## TASK DETAILS
Restate the data below word for word, omitting pictures.

::: DATA EXCERPT

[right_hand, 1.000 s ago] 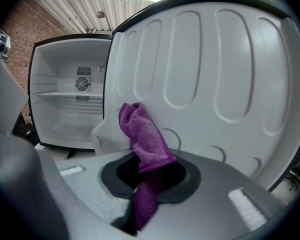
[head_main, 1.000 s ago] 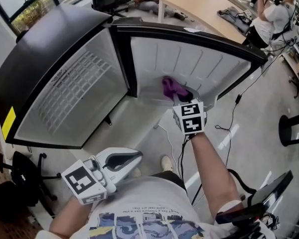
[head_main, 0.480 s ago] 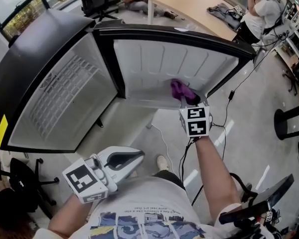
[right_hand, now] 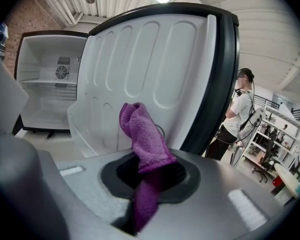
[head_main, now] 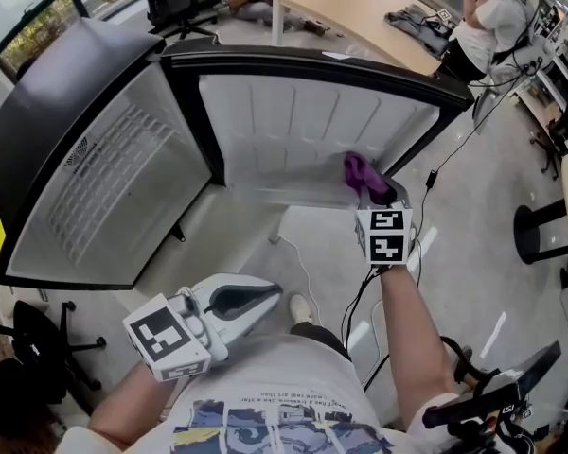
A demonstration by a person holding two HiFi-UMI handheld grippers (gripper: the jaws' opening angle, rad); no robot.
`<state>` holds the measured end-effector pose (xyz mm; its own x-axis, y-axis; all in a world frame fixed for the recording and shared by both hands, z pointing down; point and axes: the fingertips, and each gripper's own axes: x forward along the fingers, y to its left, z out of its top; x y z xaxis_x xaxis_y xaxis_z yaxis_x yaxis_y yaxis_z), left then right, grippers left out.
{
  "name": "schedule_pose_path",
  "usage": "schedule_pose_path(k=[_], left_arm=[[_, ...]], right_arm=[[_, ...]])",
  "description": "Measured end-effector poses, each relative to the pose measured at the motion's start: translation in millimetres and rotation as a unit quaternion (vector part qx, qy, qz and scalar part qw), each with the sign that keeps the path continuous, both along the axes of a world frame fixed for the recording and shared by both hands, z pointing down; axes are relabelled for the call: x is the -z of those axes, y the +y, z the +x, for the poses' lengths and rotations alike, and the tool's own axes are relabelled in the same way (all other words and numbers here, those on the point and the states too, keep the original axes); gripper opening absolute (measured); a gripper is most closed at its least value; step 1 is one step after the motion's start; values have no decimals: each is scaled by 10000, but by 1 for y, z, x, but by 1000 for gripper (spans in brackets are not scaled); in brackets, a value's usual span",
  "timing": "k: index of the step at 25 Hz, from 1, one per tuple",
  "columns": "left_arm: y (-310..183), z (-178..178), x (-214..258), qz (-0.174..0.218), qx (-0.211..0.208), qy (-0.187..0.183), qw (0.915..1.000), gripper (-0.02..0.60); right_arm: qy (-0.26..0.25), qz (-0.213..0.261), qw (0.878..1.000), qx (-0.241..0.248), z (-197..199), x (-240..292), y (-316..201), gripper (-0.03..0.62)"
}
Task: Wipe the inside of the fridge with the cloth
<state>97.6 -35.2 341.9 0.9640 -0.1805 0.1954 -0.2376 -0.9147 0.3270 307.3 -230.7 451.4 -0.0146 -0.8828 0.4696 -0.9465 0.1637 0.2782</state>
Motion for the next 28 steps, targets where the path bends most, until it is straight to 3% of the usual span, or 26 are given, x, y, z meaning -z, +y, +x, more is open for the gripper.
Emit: schedule_pose_path(k=[15, 22, 28], left_arm=[[9, 22, 3, 6, -127, 35, 9999, 8], [11, 17, 4, 41, 4, 73, 10000, 6], [12, 2, 6, 35, 338, 113, 9994, 8]], right_arm=[[-154, 50, 9998, -101, 23, 11, 21, 54], [-353, 292, 9948, 906, -29, 38, 22, 54], [-370, 175, 9786, 2017, -97, 44, 4, 54]])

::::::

## FINISHED TASK
[right_hand, 1.000 s ago] 
[head_main, 1.000 s ago] 
[head_main, 0.480 s ago] 
[right_hand, now] 
[head_main, now] 
A demonstration by a person holding two HiFi-UMI handheld grippers (gripper: the jaws' opening angle, rad); no robot.
`<state>` holds the measured end-effector pose (xyz mm; its own x-axis, y-axis; all in a world frame fixed for the recording and shared by both hands, z pointing down; point and axes: the fingertips, and each gripper's own axes: x forward along the fingers, y to its left, z out of its top; x y z xaxis_x xaxis_y xaxis_z yaxis_x yaxis_y yaxis_z), left then right, grippers left out.
{
  "name": "schedule_pose_path",
  "usage": "schedule_pose_path(k=[_], left_arm=[[_, ...]], right_arm=[[_, ...]])",
  "description": "Measured end-effector poses, each relative to the pose measured at the motion's start: translation in millimetres and rotation as a unit quaternion (vector part qx, qy, qz and scalar part qw), each with the sign that keeps the path continuous, both along the axes of a world frame fixed for the recording and shared by both hands, z pointing down; axes are relabelled for the call: x is the -z of those axes, y the +y, z the +x, for the poses' lengths and rotations alike, and the tool's own axes are relabelled in the same way (all other words and numbers here, those on the point and the states too, keep the original axes); gripper opening absolute (measured); a gripper is most closed at its least value; step 1 is one step after the motion's start; values have no decimals: each is scaled by 10000, but by 1 for y, z, x, but by 1000 for gripper (spans in brackets are not scaled); in brackets, a value's usual span",
  "timing": "k: index of the step at 25 Hz, from 1, one per tuple",
  "columns": "left_arm: y (-310..183), z (-178..178), x (-214..258), qz (-0.174..0.218), qx (-0.211..0.208), qy (-0.187..0.183), qw (0.915..1.000), gripper (-0.02..0.60); right_arm: qy (-0.26..0.25), qz (-0.213..0.261), qw (0.878..1.000), qx (-0.241..0.248), z (-197..199), x (-240..292), y (-316..201), gripper (-0.03..0.62)"
}
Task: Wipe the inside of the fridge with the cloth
<state>97.6 -35.2 341.9 0.9640 -0.1805 0.1954 -0.2376 -0.9147 0.3270 307.3 -230.7 451.4 -0.0146 -0.8828 0.4696 -0.9465 0.1637 0.2782</state>
Motion for the next 28 steps, targets where the path bends most, until it is straight to 3% of the usual span, or 26 are given, x, y, z meaning -z, +y, +x, more is open for the gripper.
Emit: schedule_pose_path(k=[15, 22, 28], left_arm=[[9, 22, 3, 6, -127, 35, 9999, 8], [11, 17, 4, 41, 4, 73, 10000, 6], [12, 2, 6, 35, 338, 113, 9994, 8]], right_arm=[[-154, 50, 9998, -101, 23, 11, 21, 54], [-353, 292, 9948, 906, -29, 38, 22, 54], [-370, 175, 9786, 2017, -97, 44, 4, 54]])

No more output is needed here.